» GOAL OF THE EXERCISE
Reproduce the records precisely. Omit every picture.

SUPPLIED DATA START

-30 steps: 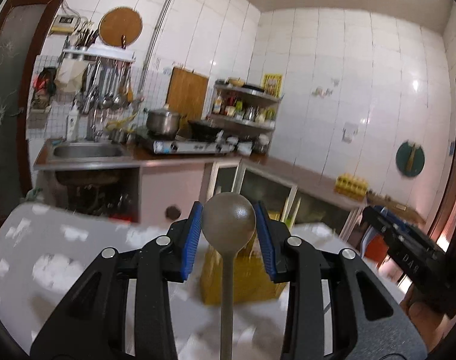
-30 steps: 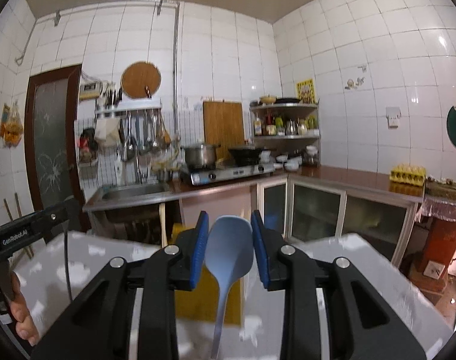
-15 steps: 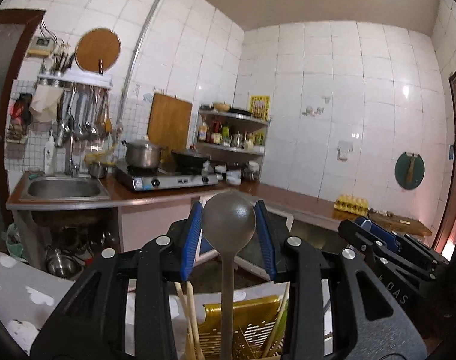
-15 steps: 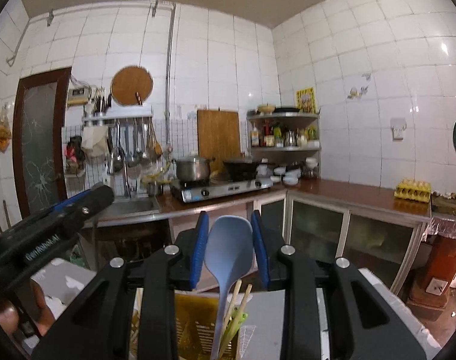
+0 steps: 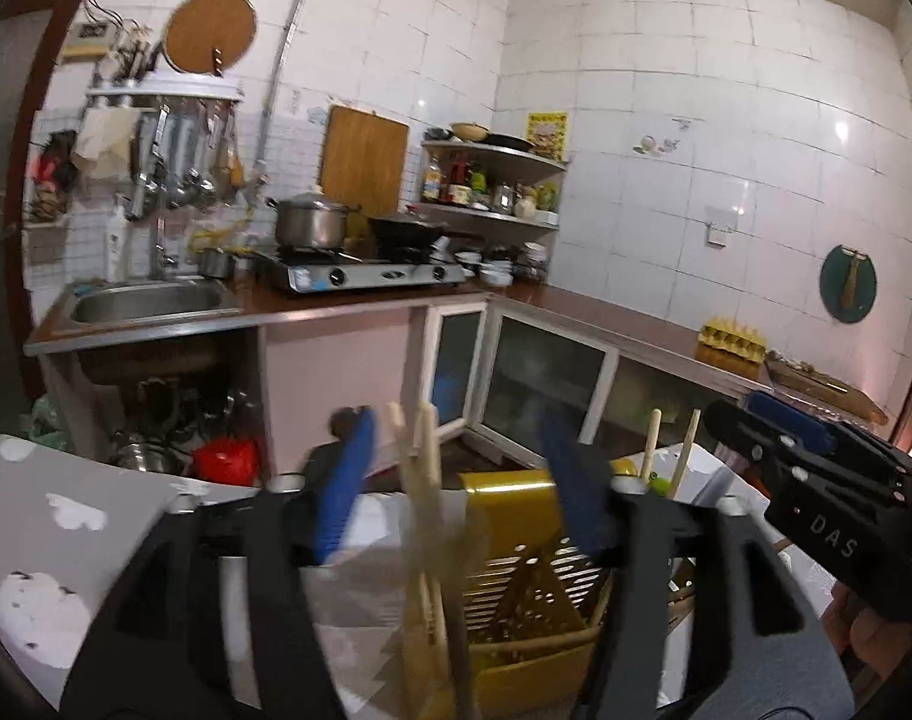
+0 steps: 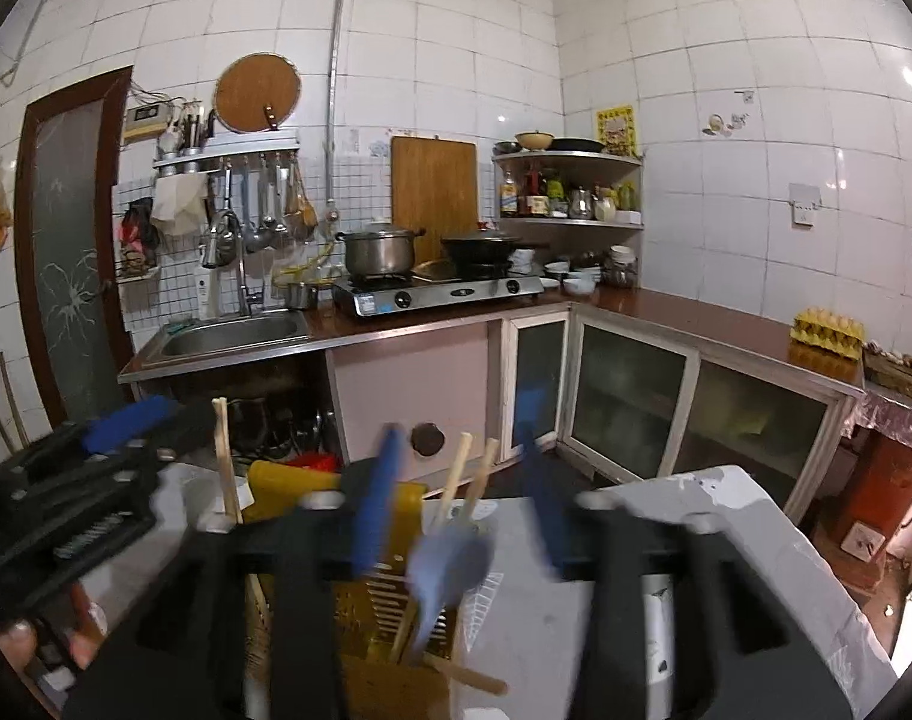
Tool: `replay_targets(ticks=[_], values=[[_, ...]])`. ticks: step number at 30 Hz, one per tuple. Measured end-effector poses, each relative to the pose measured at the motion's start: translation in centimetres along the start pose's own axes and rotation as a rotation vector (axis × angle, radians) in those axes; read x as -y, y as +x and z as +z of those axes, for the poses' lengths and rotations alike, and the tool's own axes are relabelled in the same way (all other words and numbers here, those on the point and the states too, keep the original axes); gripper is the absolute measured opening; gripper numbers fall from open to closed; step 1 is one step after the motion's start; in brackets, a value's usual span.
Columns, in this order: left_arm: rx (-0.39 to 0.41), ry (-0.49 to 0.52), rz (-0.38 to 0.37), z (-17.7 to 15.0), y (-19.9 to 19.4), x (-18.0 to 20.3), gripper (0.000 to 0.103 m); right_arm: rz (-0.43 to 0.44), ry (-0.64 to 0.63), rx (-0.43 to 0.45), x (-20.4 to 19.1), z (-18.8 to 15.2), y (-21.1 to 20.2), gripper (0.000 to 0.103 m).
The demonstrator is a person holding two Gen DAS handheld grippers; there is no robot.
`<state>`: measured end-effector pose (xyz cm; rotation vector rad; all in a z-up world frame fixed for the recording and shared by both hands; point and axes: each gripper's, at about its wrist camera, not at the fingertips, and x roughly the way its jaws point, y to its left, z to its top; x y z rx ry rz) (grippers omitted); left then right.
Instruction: Organize utensils
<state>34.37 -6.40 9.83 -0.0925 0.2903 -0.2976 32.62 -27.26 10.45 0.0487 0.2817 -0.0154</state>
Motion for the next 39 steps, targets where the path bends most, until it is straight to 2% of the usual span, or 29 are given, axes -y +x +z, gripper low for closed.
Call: replay_targets(ticks=[4, 7, 8, 14, 19, 24, 30, 39], values=[[0.023, 0.021, 0.045, 1.2, -4.1, -0.6, 0.085, -0.013, 0.023, -0.021, 1.1, 0.9, -2.7, 0.059], [0.045, 0.01, 0.073, 1.4, -8.0, -1.4, 0.098, -0.015, 0.013, -0.007, 1.2, 0.7, -5.9, 0.072], [0.051, 0.009, 0.087, 1.2, -9.1, -1.5, 0.098, -0.018, 0.006, -0.003, 1.1, 0.4, -6.7, 0.075], [0.017, 0.002, 0.126, -1.0, -14.2, -2.7, 0.098, -0.012, 0.005, -0.021, 0.6, -2.7, -12.5, 0.076], [0.004, 0.012, 0.16, -4.6, -18.9, -2.4, 0.098, -0.025, 0.004, -0.014, 0.1, -7.1, -17.0, 0.083], [0.015, 0.046, 0.167, -8.7, -23.0, -0.8, 0.098, -0.023, 0.01, 0.006, -0.7, -11.3, -20.9, 0.097], [0.019, 0.051, 0.189, -13.5, -26.6, 0.1, 0.098, -0.025, 0.035, 0.023, -1.7, -14.8, -24.1, 0.098], [0.061, 0.049, 0.243, -17.5, -28.8, 0.0, 0.098, -0.029, 0.033, 0.05, -2.3, -19.0, -25.8, 0.098]])
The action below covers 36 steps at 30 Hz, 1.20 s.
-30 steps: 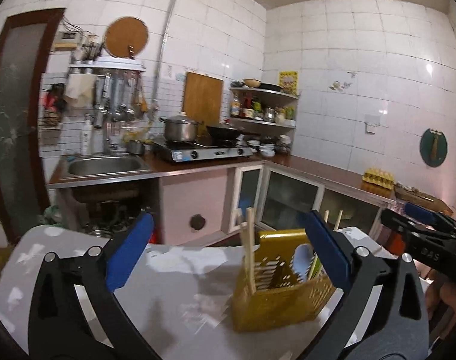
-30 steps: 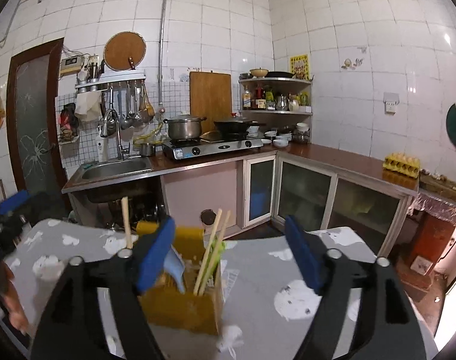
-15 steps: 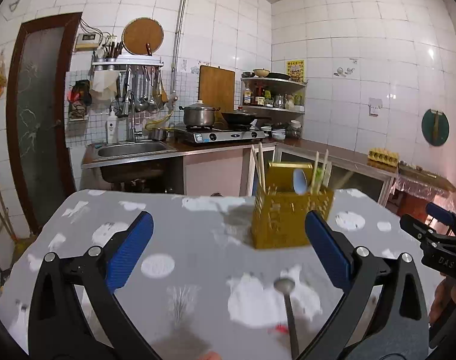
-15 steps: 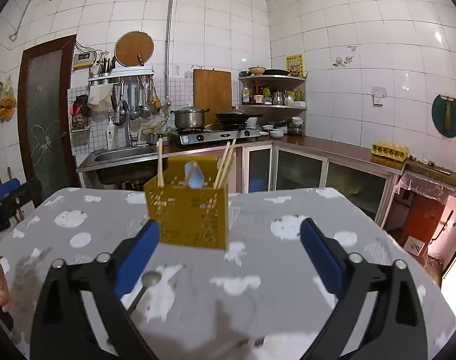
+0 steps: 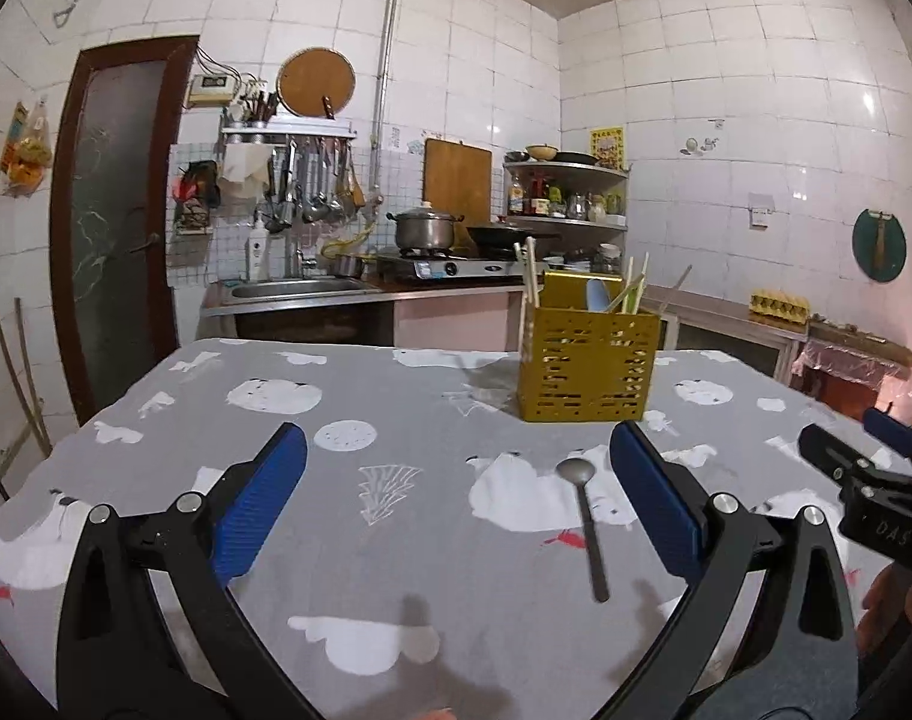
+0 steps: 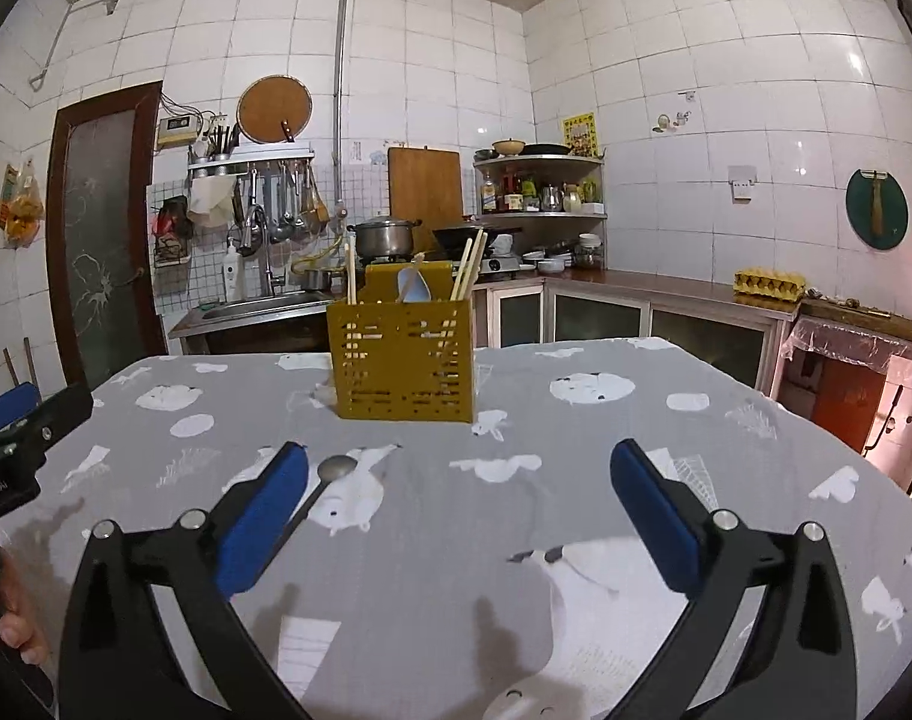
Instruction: Organize utensils
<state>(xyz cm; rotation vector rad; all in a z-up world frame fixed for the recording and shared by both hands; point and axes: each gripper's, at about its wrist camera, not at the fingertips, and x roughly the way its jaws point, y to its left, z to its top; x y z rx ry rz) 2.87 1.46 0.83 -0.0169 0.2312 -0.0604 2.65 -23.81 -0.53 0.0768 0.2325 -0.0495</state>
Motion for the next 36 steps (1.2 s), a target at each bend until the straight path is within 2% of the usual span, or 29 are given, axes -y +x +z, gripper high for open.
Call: replay_targets(ticks=[5, 11, 36], values=[[-0.01, 0.009, 0.016, -0.83, 0.17, 0.07, 0.098, -0.003, 0.0, 0.042, 0.04, -0.17, -0.8, 0.098], [0.025, 0.029, 0.026, -0.91, -0.56, 0.39, 0.098, -0.01, -0.013, 0.038, -0.26, -0.38, -0.82, 0.098], [0.028, 0.026, 0.018, -0.91, -0.51, 0.28, 0.098, -0.04, 0.003, 0.038, 0.14, -0.41, -1.06, 0.098]])
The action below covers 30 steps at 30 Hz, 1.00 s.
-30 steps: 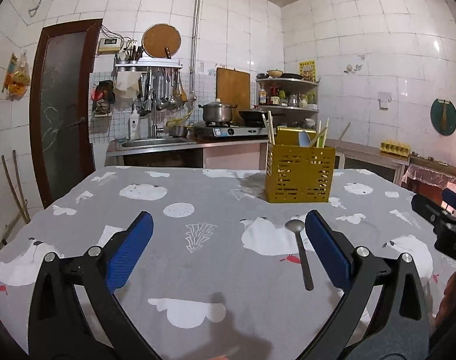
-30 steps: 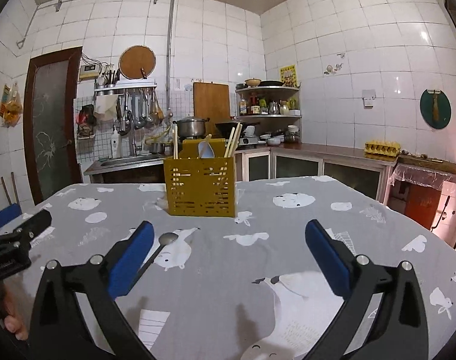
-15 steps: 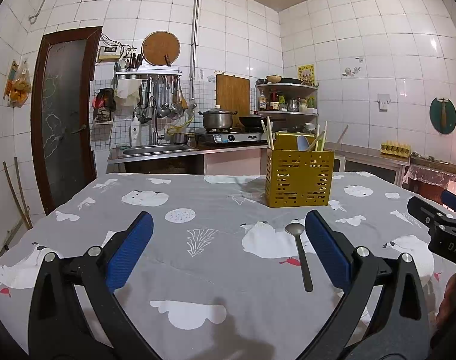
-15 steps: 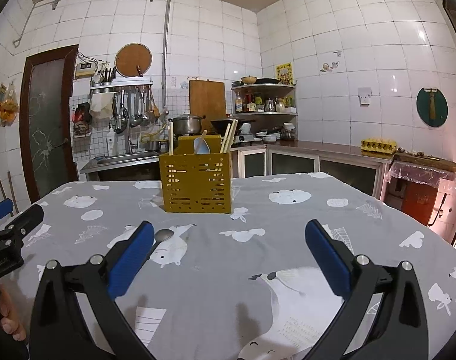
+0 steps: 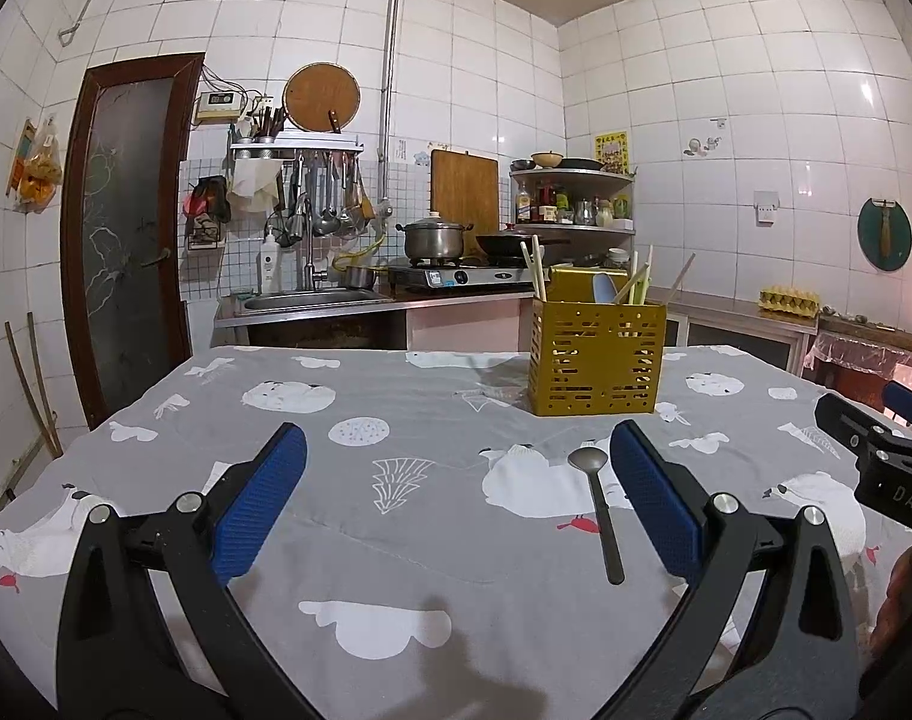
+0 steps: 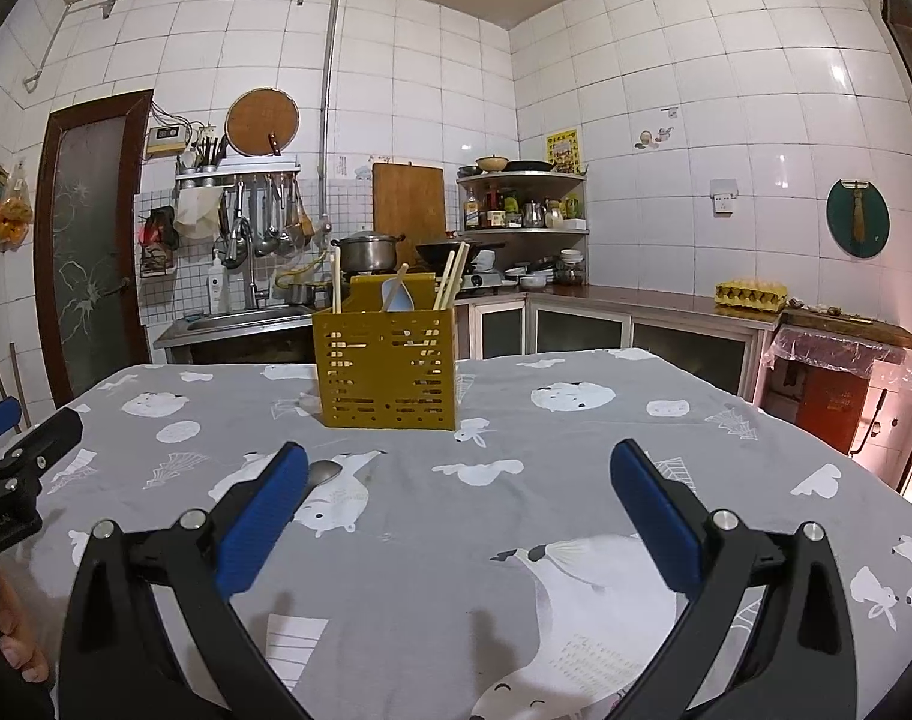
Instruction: Organize utensils
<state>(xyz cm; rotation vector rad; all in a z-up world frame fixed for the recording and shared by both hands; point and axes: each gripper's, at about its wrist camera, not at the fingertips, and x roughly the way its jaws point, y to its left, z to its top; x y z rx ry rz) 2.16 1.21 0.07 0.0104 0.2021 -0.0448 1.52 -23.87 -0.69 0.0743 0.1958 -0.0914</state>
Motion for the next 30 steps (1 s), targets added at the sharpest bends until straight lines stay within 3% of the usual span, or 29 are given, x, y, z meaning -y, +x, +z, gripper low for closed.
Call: replay_targets(ticks=[30], values=[[0.009, 0.005, -0.001, 0.18, -0.04, -0.02, 0.098, -0.005, -0.001, 0.0, 0.14, 0.19, -0.16, 0.098]])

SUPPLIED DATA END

» RESULT FOR THIS TASK
-30 steps: 
-30 steps: 
-15 steps: 
-15 steps: 
+0 steps: 
+0 steps: 
Tool: `replay_targets(ticks=[_], values=[[_, ...]])`. ticks: step number at 30 Hz, one per tuple. Measured end-effector poses, each relative to the pose measured at the motion's start: translation in centimetres along the start pose's own axes and rotation as a rotation vector (axis × angle, radians) in those axes; read x as -y, y as +x and z as +z of those axes, for the poses' lengths and rotations alike, and the tool's own axes are relabelled in the same way (all other words and numbers here, those on the point and the states too, keep the original axes); gripper is the absolute measured opening; gripper numbers fall from open to closed; step 1 is one step after the motion's start; in brackets, a value's usual span.
Columns, in this order: left_arm: rx (-0.39 to 0.41), ry (-0.49 to 0.52), rz (-0.38 to 0.37), z (-17.7 to 15.0), y (-19.9 to 19.4), x (-18.0 to 20.3), gripper (0.000 to 0.103 m); right_arm: rz (-0.43 to 0.44), ry (-0.64 to 0.63), rx (-0.43 to 0.45), x (-20.4 to 19.1), z (-18.8 to 15.2), y (-21.1 to 20.2), gripper (0.000 to 0.103 m).
The demonstrator is a person holding two Gen DAS handheld grippers; there is no robot.
`<state>`: measured end-effector pose (xyz cm; rotation vector rad; all in a z-up world frame fixed for the recording and shared by both hands; point and axes: each gripper's, at about its wrist camera, not at the fingertips, and x roughly the way its jaws point, y to its left, z to its top; x y z rx ry rz) (grippers omitted); left then right.
Instruction: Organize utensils
<state>34.37 -6.40 9.83 -0.0925 0.2903 -0.2976 32.62 -27.26 10.45 0.0487 0.2817 -0.0154</state>
Motion for the next 39 steps, targets where the path bends most, until it is straight to 2% of the usual span, or 29 are given, axes -y +x +z, gripper low for closed.
Call: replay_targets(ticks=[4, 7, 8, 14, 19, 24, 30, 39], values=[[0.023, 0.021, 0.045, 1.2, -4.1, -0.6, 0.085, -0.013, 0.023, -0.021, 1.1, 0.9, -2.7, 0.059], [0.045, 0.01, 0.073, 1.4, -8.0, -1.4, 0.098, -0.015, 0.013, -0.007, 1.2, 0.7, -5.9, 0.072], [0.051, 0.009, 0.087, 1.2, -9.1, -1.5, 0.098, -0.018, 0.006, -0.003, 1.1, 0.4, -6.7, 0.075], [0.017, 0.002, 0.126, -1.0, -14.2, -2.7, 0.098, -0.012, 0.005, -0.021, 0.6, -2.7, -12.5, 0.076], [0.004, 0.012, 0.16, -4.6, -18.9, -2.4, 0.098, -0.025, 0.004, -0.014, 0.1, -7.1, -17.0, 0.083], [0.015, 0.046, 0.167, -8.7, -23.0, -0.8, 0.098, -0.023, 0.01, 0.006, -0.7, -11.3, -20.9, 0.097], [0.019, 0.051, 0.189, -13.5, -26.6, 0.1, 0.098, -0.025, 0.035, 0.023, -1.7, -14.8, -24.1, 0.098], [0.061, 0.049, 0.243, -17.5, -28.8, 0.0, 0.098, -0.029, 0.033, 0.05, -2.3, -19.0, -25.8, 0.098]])
The action below covers 36 steps at 30 Hz, 1.20 s.
-30 steps: 
-30 steps: 
-15 steps: 
-15 steps: 
+0 steps: 
+0 steps: 
Instruction: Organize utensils
<state>(xyz cm; rotation vector rad; all in a z-up world frame fixed for the recording and shared by both hands; point and axes: each gripper's, at about its wrist camera, not at the fingertips, and x roughly the way its jaws point, y to its left, z to its top; x y z rx ry rz) 2.87 1.46 0.83 -0.0169 0.2312 -0.0604 2.65 -23.81 -0.53 0.0768 0.2325 -0.0495</state>
Motion for the next 36 steps (1.2 s), a target at each bend until the straight path is within 2% of the usual span, or 29 are given, axes -y +x +z, gripper high for open.
Call: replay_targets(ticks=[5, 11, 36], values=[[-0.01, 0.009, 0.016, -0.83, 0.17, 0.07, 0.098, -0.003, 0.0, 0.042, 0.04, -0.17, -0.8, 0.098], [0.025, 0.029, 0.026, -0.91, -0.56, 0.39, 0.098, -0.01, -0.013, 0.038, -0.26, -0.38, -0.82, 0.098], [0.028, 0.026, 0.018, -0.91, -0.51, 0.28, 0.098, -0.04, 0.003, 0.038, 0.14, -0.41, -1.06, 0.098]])
The action below covers 30 steps at 30 Hz, 1.00 s.
-30 steps: 
-30 steps: 
-15 steps: 
-15 steps: 
+0 steps: 
+0 steps: 
Instruction: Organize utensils
<state>(xyz cm; rotation vector rad; all in a z-up world frame fixed for the recording and shared by both hands; point and axes: each gripper's, at about its wrist camera, not at the fingertips, and x roughly the way its jaws point, y to its left, z to its top; x y z rx ry rz) 2.16 1.21 0.07 0.0104 0.2021 -0.0448 1.52 -23.87 -0.69 0.0743 0.1958 -0.0914</state>
Motion for the next 30 steps (1 s), targets added at the sharpest bends until straight lines stay within 3% of the usual span, or 29 are given, x, y, z meaning -y, +x, +z, gripper low for closed.
Call: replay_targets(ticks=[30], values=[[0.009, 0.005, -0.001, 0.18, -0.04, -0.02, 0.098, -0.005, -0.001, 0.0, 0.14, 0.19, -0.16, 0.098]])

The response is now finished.